Roger remained, watching the littluns. He was not noticeably darker than when he had dropped in, but the shock of black hair, down his nape and low on his forehead, seemed to suit his gloomy face and made what had seemed at first an unsociable remoteness into something forbidding. Percival finished his whimper and went on playing, for the tears had washed the sand away. Johnny watched him with china-blue eyes; then began to fling up sand in a shower, and presently Percival was crying again.

When Henry tired of his play and wandered off along the beach, Roger followed him, keeping beneath the palms and drifting casually in the same direction. Henry walked at a distance from the palms and the shade because he was too young to keep himself out of the sun. He went down the beach and busied himself at the water’s edge. The great Pacific tide was coming in and every few seconds the relatively still water of the lagoon heaved forwards an inch.

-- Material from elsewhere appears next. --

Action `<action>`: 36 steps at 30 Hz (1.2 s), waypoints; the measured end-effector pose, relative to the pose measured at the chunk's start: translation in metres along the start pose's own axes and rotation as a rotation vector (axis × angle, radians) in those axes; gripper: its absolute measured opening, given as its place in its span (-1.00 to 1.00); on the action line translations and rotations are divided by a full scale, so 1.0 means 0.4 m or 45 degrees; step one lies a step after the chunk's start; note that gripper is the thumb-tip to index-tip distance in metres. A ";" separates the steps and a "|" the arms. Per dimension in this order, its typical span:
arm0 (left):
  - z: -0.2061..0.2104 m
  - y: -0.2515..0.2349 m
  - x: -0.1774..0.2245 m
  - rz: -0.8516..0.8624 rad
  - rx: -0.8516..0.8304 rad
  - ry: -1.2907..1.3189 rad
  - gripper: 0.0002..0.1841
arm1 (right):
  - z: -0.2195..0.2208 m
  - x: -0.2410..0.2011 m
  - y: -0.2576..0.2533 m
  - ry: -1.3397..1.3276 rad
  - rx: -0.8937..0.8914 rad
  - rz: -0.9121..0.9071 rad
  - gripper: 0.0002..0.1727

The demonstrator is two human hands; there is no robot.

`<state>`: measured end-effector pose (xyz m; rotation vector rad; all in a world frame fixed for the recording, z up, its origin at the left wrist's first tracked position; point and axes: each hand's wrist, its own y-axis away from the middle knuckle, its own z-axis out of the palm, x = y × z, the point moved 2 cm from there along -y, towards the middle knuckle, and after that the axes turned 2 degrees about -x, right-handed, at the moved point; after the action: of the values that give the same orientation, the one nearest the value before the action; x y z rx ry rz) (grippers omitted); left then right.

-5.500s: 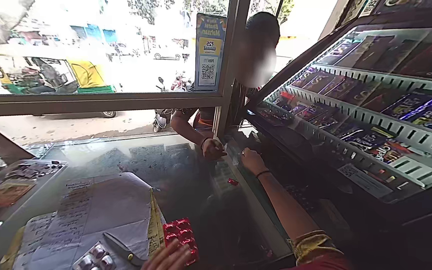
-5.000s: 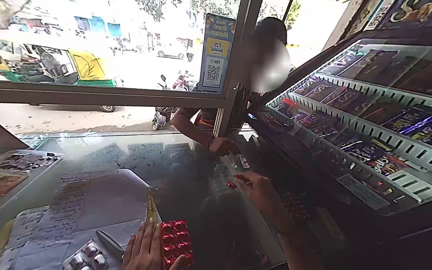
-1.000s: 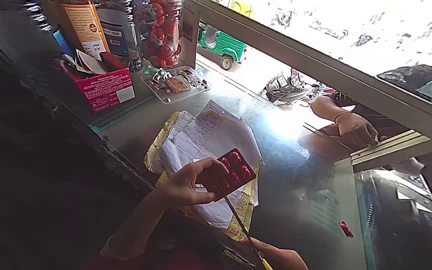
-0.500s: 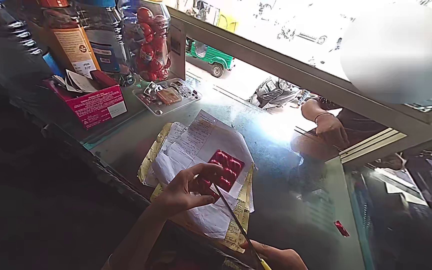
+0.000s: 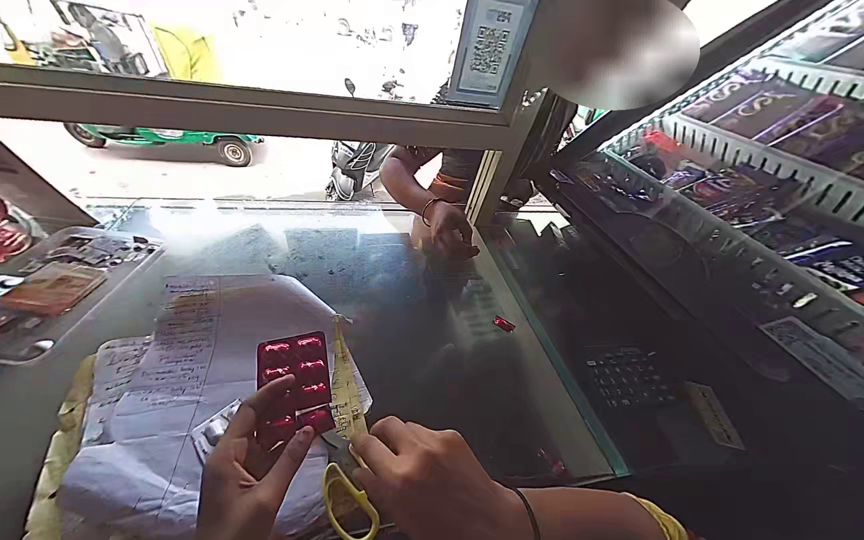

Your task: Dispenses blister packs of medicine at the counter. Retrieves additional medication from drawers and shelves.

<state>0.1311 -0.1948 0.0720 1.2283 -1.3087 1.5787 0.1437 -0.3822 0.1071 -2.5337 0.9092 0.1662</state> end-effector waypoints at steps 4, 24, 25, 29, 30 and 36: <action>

There were creatures that lived in this last fling of the sea, tiny transparencies that came questing in with the water over the hot, dry sand. With impalpable organs of sense they examined this new field. Perhaps food had appeared where at the last incursion there had been none; bird droppings, insects perhaps, any of the strewn detritus of landward life. Like a myriad of tiny teeth in a saw, the transparencies came scavenging over the beach.

This was fascinating to Henry. He poked about with a bit of stick, that itself was waveworn and whitened and a vagrant, and tried to control the motions of the scavengers. He made little runnels that the tide filled and tried to crowd them with creatures. He became absorbed beyond mere happiness as he felt himself exercising control over living things. He talked to them, urging them, ordering them. Driven back by the tide, his footprints became bays in which they were trapped and gave him the illusion of mastery. He squatted on his hams at the water’s edge, bowed, with a shock of hair falling over his forehead and past his eyes, and the afternoon sun emptied down invisible arrows.

Roger waited too. At first he had hidden behind a great palm; but Henry’s absorption with the transparencies was so obvious that at last he stood out in full view. He looked along the beach. Percival had gone off, crying, and Johnny was left in triumphant possession of the castles, He sat there, crooning to himself and throwing sand at an imaginary Percival. Beyond him, Roger could see the platform and the glints of spray where Ralph and Simon and Piggy and Maurice were diving in the pool. He listened carefully but could only just hear them.

A sudden breeze shook the fringe of palm trees, so that the fronds tossed and fluttered. Sixty feet above Roger, several nuts, fibrous lumps as big as rugby balls, were loosed from their stems. They fell about him with a series of hard thumps and he was not touched. Roger did not consider his escape, but looked from the nuts to Henry and back again.